Both studies vary only very slightly in their results why people learn a language and how much they spent on learning it (close to $1000 on average).

Side note: If you’re interested in deeper insights on the motivation to learn a foreign language I invite you to read my article on Disrupt Education for Big Think in which I compare the latest busuu survey with another recent survey done by digital publishing..

Asked which tools help users most to learn languages in an efficient manner the majority of busuu users answered with language courses abroad (32% of all answers in 2011). This number went down to 23% in 2012 but remains the most popular answer. Whereas 24% of participants used web 2.0 solutions such as busuu or other language learning communities in 2011, only 20% see it the most efficient method this year. However, online individual learning is pretty stable with 13% last year and 12% this year.

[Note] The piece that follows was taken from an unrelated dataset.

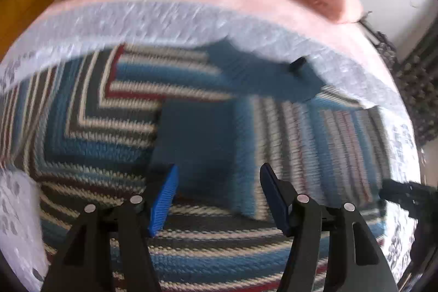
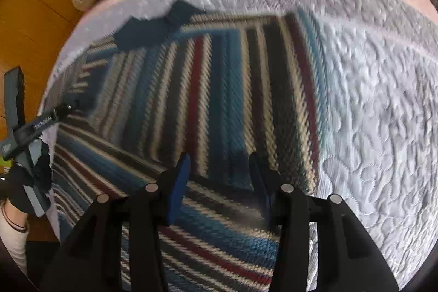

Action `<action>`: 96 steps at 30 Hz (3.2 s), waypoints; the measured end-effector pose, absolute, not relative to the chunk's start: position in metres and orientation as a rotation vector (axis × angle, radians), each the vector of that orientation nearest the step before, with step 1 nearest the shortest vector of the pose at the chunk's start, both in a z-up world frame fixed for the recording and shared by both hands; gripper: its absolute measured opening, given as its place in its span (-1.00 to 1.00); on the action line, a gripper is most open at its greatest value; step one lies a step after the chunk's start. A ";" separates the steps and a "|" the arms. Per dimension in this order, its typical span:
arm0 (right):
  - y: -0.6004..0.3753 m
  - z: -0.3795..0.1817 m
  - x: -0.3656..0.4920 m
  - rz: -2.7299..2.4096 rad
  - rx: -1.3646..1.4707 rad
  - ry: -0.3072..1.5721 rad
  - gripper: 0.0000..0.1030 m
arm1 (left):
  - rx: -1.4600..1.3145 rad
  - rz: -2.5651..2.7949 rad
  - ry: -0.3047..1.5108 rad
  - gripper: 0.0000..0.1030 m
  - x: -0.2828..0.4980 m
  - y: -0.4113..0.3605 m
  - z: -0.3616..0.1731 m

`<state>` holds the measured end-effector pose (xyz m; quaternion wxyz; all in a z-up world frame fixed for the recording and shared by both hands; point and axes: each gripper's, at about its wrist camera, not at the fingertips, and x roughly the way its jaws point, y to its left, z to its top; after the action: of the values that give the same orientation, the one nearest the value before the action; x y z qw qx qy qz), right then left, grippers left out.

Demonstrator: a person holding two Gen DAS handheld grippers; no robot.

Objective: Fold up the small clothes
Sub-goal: 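Lay the sleeve flat on the body and open the right tool, then grasp the other sleeve cuff with the left tool and lift it, then fold the held sleeve across the sweater body with the left tool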

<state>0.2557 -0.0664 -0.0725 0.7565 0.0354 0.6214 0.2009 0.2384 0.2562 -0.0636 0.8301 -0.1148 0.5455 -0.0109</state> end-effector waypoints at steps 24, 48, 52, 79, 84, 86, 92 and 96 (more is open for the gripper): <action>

It is interesting to see that slightly more people prefer personal tutors in 2012. This number went up by 4% to 15%, although it’s not entirely clear whether we only talk about personal tutors offline or online and offline combined.

Considerably less people see video chat such as skype as an efficient method. Usage is down from 7% to a mere 4% although missing structure could be an explanation here when only peer learning is taken into consideration, but it is certainly also less flexible than self-paced individual learning and the flexibility of online learning with 35% is the most important reason for participants of this survey to choose an online solution followed by direct contact with native speakers, 24%.

Traditional classes, however, doubled their numbers from 4% in 2011 up to 8% in 2012, and the good old book even tripled from a mere 2% in 2011 to 6% in 2012 which is, of course, still not much in total. CD-Roms are stable at 3%, so do podcasts which don’t seem to play a big role at all getting 2% in 2011 and 1% in 2012.

Most surprisingly, to me at least, is the adoption mobile learning stagnating at a mere 2%.
Taking one of their other pie charts into consideration, the prospect for mobile learning doesn’t seem to take off, at least not in the near future. Only 4% of busuu users who participated in the 2012 survey see it as the most important method to learn a language in the future.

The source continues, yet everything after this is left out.